▶ Task brief:
The entries are to be output in full, word for word.

▶ Data provided:
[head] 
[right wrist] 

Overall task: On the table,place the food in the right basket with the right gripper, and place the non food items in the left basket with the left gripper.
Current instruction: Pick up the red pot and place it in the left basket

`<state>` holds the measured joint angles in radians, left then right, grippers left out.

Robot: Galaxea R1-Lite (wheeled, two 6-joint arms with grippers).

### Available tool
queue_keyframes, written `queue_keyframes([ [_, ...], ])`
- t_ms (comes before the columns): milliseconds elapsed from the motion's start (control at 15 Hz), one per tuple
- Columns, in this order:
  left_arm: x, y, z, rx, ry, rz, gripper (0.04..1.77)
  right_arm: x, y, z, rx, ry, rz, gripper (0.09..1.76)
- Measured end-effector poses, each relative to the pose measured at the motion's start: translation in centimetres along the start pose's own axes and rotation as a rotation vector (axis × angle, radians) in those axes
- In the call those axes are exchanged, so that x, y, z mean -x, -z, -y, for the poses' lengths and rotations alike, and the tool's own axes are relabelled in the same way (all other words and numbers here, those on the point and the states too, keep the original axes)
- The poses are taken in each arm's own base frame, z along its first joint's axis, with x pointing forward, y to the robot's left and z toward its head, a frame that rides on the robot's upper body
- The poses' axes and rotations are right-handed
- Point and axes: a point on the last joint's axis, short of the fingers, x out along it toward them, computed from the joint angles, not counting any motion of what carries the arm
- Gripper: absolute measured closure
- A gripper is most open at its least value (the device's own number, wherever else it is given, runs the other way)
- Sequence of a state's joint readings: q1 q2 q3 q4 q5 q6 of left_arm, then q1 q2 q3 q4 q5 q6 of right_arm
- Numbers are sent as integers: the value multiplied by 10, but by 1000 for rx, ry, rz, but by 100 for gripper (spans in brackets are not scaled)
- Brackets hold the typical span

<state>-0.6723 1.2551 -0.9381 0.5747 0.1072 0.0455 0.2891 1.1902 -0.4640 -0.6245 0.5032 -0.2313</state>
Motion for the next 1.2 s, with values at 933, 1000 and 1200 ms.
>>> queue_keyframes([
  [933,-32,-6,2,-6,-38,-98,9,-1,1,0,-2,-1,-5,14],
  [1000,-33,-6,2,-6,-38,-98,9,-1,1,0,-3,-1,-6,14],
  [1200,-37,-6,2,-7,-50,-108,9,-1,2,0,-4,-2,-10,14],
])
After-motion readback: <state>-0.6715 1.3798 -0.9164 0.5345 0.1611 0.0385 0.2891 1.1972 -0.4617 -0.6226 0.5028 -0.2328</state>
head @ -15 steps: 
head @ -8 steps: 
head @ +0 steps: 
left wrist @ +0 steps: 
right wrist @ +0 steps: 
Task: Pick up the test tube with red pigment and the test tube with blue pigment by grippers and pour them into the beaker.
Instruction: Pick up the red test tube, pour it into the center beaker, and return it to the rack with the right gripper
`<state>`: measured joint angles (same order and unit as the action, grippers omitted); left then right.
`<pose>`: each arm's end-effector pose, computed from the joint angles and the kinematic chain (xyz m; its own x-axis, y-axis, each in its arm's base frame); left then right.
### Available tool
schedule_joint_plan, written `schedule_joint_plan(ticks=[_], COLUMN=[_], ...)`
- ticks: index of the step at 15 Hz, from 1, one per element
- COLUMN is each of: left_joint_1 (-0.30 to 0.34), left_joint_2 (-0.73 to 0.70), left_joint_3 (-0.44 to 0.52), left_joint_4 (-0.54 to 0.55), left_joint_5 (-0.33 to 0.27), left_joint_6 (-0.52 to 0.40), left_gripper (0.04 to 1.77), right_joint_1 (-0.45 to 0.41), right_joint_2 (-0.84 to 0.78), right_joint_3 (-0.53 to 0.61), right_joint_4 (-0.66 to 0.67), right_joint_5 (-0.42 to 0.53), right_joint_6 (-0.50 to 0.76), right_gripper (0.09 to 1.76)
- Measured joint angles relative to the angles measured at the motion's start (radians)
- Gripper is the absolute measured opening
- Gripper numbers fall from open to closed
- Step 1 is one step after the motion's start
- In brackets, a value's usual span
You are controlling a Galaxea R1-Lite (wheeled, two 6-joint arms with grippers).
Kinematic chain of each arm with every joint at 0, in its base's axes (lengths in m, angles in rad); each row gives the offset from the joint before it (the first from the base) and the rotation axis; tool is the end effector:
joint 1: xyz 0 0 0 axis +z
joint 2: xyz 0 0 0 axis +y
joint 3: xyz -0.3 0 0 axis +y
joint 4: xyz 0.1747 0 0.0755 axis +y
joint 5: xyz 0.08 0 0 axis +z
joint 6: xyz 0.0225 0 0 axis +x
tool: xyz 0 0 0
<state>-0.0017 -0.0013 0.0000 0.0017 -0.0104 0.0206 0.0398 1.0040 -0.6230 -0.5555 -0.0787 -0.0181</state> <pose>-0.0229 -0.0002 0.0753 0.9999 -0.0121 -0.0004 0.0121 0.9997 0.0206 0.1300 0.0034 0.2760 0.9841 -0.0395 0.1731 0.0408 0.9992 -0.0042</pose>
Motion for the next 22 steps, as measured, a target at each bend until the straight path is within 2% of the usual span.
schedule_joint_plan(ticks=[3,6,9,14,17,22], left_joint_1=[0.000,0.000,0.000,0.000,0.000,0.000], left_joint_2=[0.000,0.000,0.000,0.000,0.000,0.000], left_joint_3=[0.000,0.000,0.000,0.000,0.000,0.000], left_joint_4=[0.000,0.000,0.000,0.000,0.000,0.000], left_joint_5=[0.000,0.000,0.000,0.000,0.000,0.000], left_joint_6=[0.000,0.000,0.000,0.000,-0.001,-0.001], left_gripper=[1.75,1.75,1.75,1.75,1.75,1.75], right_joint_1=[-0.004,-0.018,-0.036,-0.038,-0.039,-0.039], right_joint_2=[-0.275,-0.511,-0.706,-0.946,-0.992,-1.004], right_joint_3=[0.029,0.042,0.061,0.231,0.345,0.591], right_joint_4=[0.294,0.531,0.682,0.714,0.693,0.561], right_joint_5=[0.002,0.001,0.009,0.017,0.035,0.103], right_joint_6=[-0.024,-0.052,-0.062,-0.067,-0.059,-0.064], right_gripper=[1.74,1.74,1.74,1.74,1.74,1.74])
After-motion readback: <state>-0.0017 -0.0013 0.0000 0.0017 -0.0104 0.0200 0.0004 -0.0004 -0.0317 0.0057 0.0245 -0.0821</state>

▶ Task result:
[head] 
[right wrist] 

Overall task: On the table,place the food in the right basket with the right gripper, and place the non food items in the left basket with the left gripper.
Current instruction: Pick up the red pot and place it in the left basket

`<state>` holds the measured joint angles in radians, left then right, grippers left out.

Robot: Galaxea R1-Lite (wheeled, two 6-joint arms with grippers).

### Available tool
queue_keyframes, written `queue_keyframes([ [_, ...], ])`
- t_ms (comes before the columns): milliseconds elapsed from the motion's start (control at 15 Hz), one per tuple
- Columns, in this order:
  left_arm: x, y, z, rx, ry, rz, gripper (0.04..1.77)
  right_arm: x, y, z, rx, ry, rz, gripper (0.09..1.76)
- Measured end-effector poses, each relative to the pose measured at the motion's start: translation in centimetres along the start pose's own axes and rotation as a rotation vector (axis × angle, radians) in those axes
- In the call those axes are exchanged, so that x, y, z mean -x, -z, -y, for the poses' lengths and rotations alike, and the tool's own axes are relabelled in the same way (all other words and numbers here, those on the point and the states too, keep the original axes)
- The poses are taken in each arm's own base frame, z along its first joint's axis, with x pointing forward, y to the robot's left and z toward its head, a frame that rides on the robot's upper body
- The poses' axes and rotations are right-handed
- Point and axes: a point on the last joint's axis, short of the fingers, x out along it toward them, computed from the joint angles, not counting any motion of what carries the arm
- Gripper: absolute measured closure
- A gripper is most open at its least value (the device's own number, wherever else it is given, runs the other way)
- Sequence of a state's joint readings: q1 q2 q3 q4 q5 q6 of left_arm, then q1 q2 q3 q4 q5 q6 of right_arm
- Numbers are sent as integers: the value multiplied by 10, but by 1000 for rx, ry, rz, but by 100 for gripper (spans in brackets are not scaled)
- Brackets hold the typical span

<state>-0.6723 1.2551 -0.9381 0.5747 0.1072 0.0455 0.2891 1.1902 -0.4640 -0.6245 0.5032 -0.2313</state>
Motion for the next 1.2 s, with values at 933, 1000 and 1200 ms.
>>> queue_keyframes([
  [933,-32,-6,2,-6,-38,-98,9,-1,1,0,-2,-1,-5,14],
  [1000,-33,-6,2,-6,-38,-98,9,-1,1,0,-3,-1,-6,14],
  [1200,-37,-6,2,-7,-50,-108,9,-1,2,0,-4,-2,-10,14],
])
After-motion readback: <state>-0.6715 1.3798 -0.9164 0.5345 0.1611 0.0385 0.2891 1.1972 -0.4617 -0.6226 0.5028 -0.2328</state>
head @ -15 steps: 
head @ -8 steps: 
head @ +0 steps: 
left wrist @ +0 steps: 
right wrist @ +0 steps: 
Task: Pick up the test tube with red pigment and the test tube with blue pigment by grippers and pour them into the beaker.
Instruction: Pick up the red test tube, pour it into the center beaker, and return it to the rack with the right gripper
`<state>`: measured joint angles (same order and unit as the action, grippers omitted); left then right.
`<pose>`: each arm's end-effector pose, computed from the joint angles and the kinematic chain (xyz m; its own x-axis, y-axis, each in its arm's base frame); left then right.
### Available tool
schedule_joint_plan, written `schedule_joint_plan(ticks=[_], COLUMN=[_], ...)`
- ticks: index of the step at 15 Hz, from 1, one per element
- COLUMN is each of: left_joint_1 (-0.30 to 0.34), left_joint_2 (-0.73 to 0.70), left_joint_3 (-0.44 to 0.52), left_joint_4 (-0.54 to 0.55), left_joint_5 (-0.33 to 0.27), left_joint_6 (-0.52 to 0.40), left_gripper (0.04 to 1.77), right_joint_1 (-0.45 to 0.41), right_joint_2 (-0.84 to 0.78), right_joint_3 (-0.53 to 0.61), right_joint_4 (-0.66 to 0.67), right_joint_5 (-0.42 to 0.53), right_joint_6 (-0.50 to 0.76), right_gripper (0.09 to 1.76)
- Measured joint angles relative to the angles measured at the motion's start (radians)
- Gripper is the absolute measured opening
- Gripper numbers fall from open to closed
- Step 1 is one step after the motion's start
- In brackets, a value's usual span
You are controlling a Galaxea R1-Lite (wheeled, two 6-joint arms with grippers).
Kinematic chain of each arm with every joint at 0, in its base's axes (lengths in m, angles in rad); each row gives the offset from the joint before it (the first from the base) and the rotation axis; tool is the end effector:
joint 1: xyz 0 0 0 axis +z
joint 2: xyz 0 0 0 axis +y
joint 3: xyz -0.3 0 0 axis +y
joint 4: xyz 0.1747 0 0.0755 axis +y
joint 5: xyz 0.08 0 0 axis +z
joint 6: xyz 0.0225 0 0 axis +x
tool: xyz 0 0 0
<state>-0.0017 -0.0013 0.0000 0.0017 -0.0104 0.0206 0.0398 1.0040 -0.6230 -0.5555 -0.0787 -0.0181</state> <pose>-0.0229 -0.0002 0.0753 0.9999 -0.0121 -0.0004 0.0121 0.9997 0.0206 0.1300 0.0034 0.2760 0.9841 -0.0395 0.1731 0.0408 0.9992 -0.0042</pose>
Motion for the next 22 steps, as measured, a target at each bend until the straight path is within 2% of the usual span.
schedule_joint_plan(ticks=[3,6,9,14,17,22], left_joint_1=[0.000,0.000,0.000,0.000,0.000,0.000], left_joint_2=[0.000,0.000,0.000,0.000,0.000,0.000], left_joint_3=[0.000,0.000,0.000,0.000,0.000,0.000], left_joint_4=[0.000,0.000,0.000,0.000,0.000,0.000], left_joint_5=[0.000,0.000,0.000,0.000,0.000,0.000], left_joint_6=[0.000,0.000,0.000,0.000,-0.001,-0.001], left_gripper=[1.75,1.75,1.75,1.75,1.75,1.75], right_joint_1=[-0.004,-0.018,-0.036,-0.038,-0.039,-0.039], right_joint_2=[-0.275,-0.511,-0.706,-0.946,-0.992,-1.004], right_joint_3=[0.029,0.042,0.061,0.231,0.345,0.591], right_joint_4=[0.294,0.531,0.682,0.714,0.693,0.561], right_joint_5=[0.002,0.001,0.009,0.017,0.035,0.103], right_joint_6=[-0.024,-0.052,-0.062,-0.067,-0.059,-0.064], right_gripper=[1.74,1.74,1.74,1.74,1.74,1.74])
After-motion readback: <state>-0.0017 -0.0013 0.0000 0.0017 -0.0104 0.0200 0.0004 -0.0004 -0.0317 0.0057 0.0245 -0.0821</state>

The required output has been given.